• _THE TASK_: Lines in the records below that contain the word "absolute" must each be copied.
== Segment start ==
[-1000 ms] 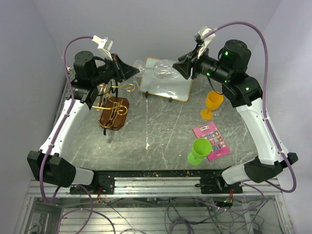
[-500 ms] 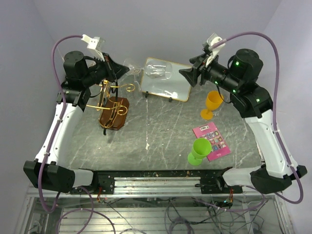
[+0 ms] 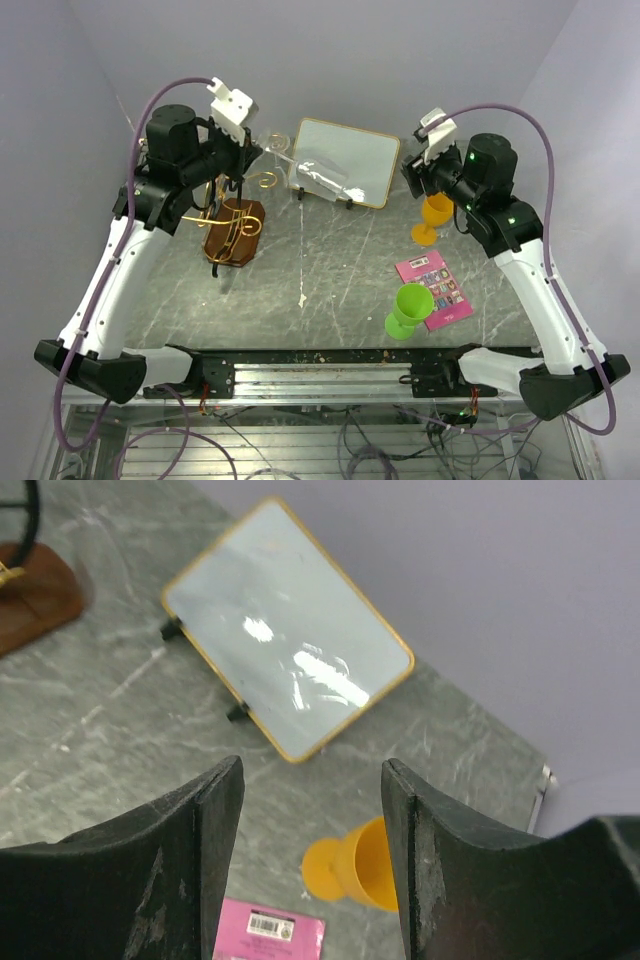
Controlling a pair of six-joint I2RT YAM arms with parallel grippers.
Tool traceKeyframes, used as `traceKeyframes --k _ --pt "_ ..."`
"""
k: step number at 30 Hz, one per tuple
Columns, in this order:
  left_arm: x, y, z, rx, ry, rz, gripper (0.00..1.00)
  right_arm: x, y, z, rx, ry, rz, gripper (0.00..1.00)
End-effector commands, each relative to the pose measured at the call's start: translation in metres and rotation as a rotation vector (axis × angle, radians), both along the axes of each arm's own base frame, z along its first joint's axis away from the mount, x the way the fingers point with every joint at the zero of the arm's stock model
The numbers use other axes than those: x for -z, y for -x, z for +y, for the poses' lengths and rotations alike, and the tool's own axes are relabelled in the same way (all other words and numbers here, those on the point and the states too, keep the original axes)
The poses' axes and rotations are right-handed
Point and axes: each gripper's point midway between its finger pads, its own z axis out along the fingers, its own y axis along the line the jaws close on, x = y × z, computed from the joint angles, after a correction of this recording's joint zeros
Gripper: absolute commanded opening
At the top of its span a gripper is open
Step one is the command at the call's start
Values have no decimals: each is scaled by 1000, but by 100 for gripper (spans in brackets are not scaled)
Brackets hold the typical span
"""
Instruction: Place the wine glass upside down on the wine glass rack
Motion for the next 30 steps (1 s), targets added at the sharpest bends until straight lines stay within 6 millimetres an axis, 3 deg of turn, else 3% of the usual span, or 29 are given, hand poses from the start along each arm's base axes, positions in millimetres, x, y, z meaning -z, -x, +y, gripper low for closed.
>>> traceKeyframes --k 1,5,11,18,20,22,25,30 --pt "-18 11 8 5 -222 -153 7 10 -5 -24 44 14 -35 57" --pt "-11 14 9 7 -367 -192 7 40 -7 -34 37 17 14 57" --pt "-2 18 4 45 -530 -233 7 88 3 -33 -35 22 107 60" --pt "11 15 11 29 -710 -248 7 139 32 -7 -266 11 212 70" --pt "14 13 15 19 -750 -251 7 155 37 -2 -299 1 248 79" --pt "19 11 19 13 -790 -250 7 162 38 -3 -303 7 267 89" --pt "27 8 23 2 -842 -246 7 173 39 -3 -308 6 294 95" --pt "40 5 26 16 -908 -237 7 175 37 -6 -289 6 293 99"
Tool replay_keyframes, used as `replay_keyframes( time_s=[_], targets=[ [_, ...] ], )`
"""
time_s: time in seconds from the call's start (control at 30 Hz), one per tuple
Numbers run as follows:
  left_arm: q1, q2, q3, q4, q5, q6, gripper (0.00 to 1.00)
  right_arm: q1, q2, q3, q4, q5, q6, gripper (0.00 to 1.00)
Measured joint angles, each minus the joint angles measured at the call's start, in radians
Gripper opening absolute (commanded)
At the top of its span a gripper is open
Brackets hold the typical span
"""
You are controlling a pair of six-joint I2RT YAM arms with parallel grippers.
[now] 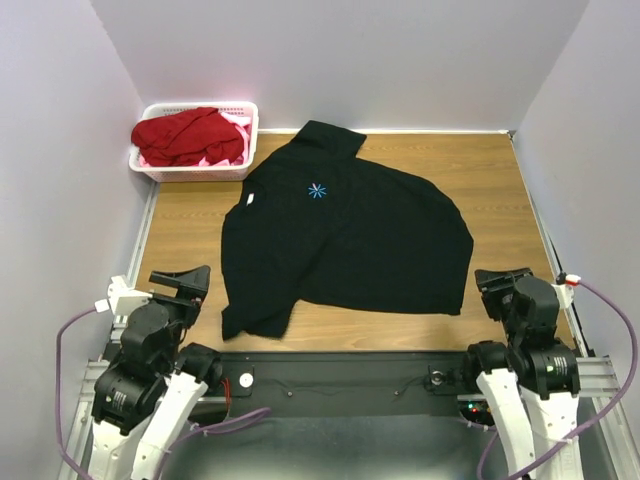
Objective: Fold and stack the t-shirts
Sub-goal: Flatten the tshirt out
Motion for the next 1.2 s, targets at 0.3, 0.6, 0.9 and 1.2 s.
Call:
replay_keyframes(
  time_s=[0.3, 0.6, 0.9, 1.2],
  targets=[
    [0.000, 0.080, 0.056, 0.093, -0.032, 0.164, 0.91, 0.000, 0.327, 0.064, 0.072, 0.043, -0.180, 0.49],
    [-0.001, 0.830, 0.068, 0.480, 0.190, 0.453, 0.81, -0.056, 1.160, 0.464, 0.343, 0.032, -0.550, 0.47],
    [-0.004, 1.199, 0.212, 0.595, 0.229, 0.634, 0.73, -0.230, 1.606, 0.742, 0.478, -0.238, -0.671, 0.58],
    [0.003, 1.464, 0.267, 0.639, 0.241, 0.713, 0.39, -0.227, 1.736, 0.808, 0.496, -0.420, -0.761, 0.49]
  ],
)
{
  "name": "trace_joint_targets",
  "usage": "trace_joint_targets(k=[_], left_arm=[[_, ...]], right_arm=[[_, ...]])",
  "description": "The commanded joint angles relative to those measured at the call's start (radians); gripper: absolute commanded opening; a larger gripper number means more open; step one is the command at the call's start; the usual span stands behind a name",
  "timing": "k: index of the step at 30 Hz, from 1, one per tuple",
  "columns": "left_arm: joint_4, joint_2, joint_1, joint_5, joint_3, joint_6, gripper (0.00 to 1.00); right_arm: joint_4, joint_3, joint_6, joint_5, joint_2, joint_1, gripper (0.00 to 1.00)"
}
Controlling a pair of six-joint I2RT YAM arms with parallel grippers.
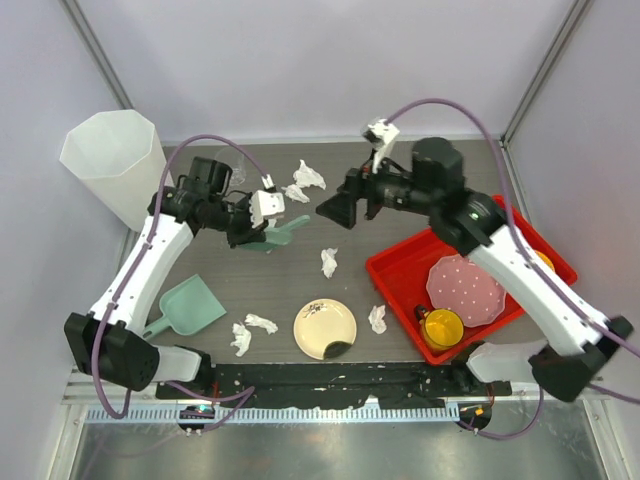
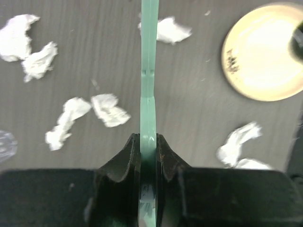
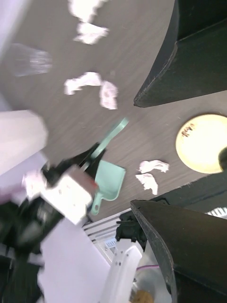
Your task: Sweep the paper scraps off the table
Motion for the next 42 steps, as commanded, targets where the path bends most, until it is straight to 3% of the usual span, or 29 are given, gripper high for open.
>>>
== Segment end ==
• _FINAL ANSWER_:
Gripper: absolute commanded opening
Gripper opening absolute (commanded)
  "description": "The commanded joint angles relative to those measured at the call's start (radians); gripper: absolute commanded opening; a larger gripper number means more open; step one is the command at the call's start; the usual span stands behind a name",

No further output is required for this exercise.